### Task details:
Only one span of the listing below should come back. It runs from the line with "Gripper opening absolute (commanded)" through the line with "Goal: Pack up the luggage", and each of its lines must be reproduced exactly.
Top of Data segment
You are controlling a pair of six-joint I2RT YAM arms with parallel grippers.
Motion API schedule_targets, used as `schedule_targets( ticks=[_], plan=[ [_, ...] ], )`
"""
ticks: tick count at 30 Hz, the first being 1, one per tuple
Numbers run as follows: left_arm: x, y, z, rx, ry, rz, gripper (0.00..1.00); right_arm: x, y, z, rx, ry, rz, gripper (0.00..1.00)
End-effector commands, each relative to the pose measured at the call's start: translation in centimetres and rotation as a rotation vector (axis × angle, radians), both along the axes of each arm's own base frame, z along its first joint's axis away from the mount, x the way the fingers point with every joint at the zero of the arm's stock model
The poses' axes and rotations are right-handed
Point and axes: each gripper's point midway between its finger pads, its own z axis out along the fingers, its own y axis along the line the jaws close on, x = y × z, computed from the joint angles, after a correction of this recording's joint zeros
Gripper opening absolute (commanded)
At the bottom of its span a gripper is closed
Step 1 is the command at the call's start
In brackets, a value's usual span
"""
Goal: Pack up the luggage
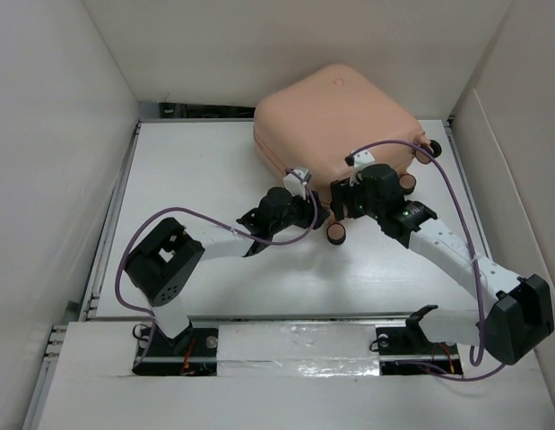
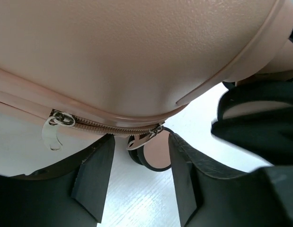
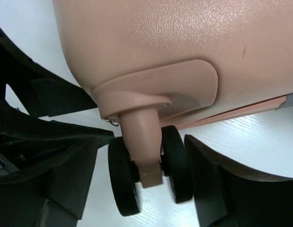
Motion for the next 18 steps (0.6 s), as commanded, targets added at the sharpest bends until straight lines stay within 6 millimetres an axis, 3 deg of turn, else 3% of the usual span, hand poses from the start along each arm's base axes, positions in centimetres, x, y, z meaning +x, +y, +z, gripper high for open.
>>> schedule_targets(
  ticks=[1,4,6,8,11,13,18],
  plan=[
    [1.9,-0.9,1.6,-0.030,-0.075,0.018,0.46,2.0,1.4,3.2,0.064,-0.101,0.052,0.73],
    [2.0,-1.2,1.6,-0.042,-0.078,0.015,0.41,2.5,1.6,1.9,0.053,-0.065,0.058,0.65],
    [2.0,-1.3,1.6,-0.049,-0.077,0.011,0.38,2.8,1.4,1.6,0.055,-0.059,0.053,0.53],
    [1.7,-1.5,1.5,-0.049,-0.078,0.007,0.35,2.8,1.5,1.5,0.060,-0.060,0.057,0.27],
    [1.7,-1.2,1.4,-0.050,-0.079,0.018,0.29,2.5,2.0,1.6,0.083,-0.063,0.082,0.05],
    [1.2,-1.4,1.7,-0.060,-0.082,0.014,0.32,1.8,2.6,1.5,0.093,-0.057,0.115,0.00],
    [0.3,-1.4,1.9,-0.066,-0.080,-0.004,0.36,-0.5,5.7,2.8,0.177,-0.075,0.239,0.00]
  ],
)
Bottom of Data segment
### Reply to the task:
Gripper opening absolute (commanded)
At the bottom of its span a gripper is closed
Step 1 is the command at the call's start
In brackets, a value's usual span
"""
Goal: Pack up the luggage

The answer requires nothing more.